Etes-vous concerné ?
Vous avez la faculté de bénéficier des mesures de reclassement proposées dans le cadre d’un congé de conversion si vous êtes :
- concerné par une procédure de licenciement économique ;
- salarié dans une entreprise volontaire pour appliquer ce dispositif et non concernée par la mise en œuvre du congé de reclassement ;
- salarié dans une entreprise dont l’importance des licenciements envisagés et la situation du bassin de l’emploi dans lequel elle se situe le justifient.
Quelle procédure ?
Votre employeur doit :
- établir un programme de reclassement, avec l’aide si besoin, de Pôle emploi, de l’AFPA ou de la Direccte ;
- conclure une convention de congé de conversion avec la Direccte après avoir recueilli l’avis des représentants du personnel ;
- vous proposer le bénéfice du congé de conversion en vous transmettant un projet de « contrat de congé de conversion » et une copie de la convention de congé de conversion. Vous disposez de 15 jours pour faire part de votre décision d’adhérer ou non.

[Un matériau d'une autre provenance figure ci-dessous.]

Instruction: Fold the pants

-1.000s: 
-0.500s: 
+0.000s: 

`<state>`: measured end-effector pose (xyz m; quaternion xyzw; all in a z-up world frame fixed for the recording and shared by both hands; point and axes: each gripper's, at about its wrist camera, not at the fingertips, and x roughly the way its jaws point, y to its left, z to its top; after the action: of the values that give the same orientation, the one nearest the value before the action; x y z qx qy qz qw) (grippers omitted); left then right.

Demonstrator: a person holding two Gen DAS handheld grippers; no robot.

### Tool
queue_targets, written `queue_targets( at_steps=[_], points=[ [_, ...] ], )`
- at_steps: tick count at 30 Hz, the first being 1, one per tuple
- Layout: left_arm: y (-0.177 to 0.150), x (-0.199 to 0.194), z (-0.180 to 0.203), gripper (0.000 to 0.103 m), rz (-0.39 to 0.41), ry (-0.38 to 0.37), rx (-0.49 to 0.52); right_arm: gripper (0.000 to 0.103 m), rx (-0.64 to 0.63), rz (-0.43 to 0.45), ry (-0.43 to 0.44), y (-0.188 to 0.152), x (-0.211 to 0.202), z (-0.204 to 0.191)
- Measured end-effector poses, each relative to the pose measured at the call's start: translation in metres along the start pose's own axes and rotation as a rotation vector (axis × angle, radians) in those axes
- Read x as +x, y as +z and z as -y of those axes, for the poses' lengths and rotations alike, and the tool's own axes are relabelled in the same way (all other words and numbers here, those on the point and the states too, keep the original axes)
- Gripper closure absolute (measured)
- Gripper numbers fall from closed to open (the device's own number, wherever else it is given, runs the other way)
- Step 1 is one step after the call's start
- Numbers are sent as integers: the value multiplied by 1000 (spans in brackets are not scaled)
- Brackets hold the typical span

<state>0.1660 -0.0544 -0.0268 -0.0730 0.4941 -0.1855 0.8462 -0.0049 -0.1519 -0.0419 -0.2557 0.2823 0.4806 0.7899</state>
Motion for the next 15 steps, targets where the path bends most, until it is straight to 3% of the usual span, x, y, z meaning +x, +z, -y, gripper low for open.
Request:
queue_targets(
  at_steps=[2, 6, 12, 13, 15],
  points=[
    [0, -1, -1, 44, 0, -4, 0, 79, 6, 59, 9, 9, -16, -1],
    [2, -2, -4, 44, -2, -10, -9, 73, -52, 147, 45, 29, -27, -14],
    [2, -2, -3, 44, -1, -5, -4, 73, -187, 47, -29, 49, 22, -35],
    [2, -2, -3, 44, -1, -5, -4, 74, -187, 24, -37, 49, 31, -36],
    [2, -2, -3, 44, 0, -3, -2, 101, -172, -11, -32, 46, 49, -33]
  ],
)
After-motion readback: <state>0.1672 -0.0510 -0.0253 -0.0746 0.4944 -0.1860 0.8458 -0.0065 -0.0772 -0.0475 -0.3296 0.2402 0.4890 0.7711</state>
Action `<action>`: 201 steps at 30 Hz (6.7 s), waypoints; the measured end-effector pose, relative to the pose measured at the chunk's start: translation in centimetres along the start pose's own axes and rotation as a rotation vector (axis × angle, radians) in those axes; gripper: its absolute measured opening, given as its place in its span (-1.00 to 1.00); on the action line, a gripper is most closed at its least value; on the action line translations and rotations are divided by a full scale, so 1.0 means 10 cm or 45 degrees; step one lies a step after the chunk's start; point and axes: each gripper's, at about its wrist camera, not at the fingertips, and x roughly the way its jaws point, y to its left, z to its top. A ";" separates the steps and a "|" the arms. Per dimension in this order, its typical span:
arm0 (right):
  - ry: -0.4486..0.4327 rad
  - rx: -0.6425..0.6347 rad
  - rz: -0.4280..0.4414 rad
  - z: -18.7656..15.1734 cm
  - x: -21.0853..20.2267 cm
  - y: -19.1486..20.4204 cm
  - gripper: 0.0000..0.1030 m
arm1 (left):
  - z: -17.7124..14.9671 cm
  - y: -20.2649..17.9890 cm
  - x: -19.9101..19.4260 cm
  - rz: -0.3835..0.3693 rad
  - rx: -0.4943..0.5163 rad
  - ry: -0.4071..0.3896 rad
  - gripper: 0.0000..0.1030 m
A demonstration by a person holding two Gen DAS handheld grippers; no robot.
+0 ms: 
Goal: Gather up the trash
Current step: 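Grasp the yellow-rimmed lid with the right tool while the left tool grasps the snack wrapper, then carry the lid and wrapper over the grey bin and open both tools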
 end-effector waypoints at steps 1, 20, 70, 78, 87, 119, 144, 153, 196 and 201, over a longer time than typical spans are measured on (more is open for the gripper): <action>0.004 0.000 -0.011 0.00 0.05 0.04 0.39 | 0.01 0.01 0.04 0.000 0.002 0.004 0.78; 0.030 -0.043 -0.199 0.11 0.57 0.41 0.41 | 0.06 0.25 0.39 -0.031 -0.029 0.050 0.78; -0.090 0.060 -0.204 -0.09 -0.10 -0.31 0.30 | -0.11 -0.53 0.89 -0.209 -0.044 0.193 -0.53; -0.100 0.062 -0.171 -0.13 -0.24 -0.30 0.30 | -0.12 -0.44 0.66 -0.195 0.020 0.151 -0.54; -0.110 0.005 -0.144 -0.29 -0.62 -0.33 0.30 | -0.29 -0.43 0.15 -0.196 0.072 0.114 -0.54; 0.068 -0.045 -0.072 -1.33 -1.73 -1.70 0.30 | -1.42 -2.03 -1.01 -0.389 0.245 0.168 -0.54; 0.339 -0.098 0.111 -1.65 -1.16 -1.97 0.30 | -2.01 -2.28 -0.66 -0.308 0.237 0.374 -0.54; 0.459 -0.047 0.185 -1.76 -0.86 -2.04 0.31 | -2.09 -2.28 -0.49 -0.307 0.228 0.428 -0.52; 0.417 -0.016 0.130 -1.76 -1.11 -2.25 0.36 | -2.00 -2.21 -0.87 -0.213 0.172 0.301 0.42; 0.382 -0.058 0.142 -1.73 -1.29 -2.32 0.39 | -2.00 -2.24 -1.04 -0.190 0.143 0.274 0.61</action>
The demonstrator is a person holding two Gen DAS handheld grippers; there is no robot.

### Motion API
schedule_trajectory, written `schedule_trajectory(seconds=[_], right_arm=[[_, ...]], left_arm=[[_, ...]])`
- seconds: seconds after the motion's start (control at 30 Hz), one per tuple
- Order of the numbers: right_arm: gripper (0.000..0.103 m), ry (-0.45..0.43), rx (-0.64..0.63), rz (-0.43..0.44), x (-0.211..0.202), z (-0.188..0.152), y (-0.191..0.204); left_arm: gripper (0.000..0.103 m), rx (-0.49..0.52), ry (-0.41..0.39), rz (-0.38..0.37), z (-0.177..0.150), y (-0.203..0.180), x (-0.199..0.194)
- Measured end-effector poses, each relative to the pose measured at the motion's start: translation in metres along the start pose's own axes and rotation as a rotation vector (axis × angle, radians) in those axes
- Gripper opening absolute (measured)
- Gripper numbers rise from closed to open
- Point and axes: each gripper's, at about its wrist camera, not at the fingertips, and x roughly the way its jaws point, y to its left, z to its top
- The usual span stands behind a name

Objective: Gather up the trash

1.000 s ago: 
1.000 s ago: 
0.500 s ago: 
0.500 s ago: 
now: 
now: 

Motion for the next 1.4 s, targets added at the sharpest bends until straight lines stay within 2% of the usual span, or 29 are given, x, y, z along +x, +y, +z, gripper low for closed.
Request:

Comment se déroule le congé de conversion ?
En cas d’adhésion, vous bénéficiez des actions suivantes :
- actions de réinsertion professionnelle :
- sessions accueil-évaluation-orientation ;
- actions favorisant votre reclassement durable et rapide (techniques de recherche d’emploi) ;
- actions d’adaptation, formation qualifiante...
Quelle est la durée du congé de conversion ?
Le congé de conversion est d’une durée comprise entre 4 et 10 mois.
Quels avantages pour vous ?
Si vous acceptez le congé de conversion vous :
- bénéficiez d’un appui pour votre reclassement à l’extérieur de l’entreprise ;
- conservez votre statut de salarié ;
- êtes rémunéré au minimum à hauteur de 65% de votre salaire brut moyen des 12 derniers mois (plancher 85% du SMIC).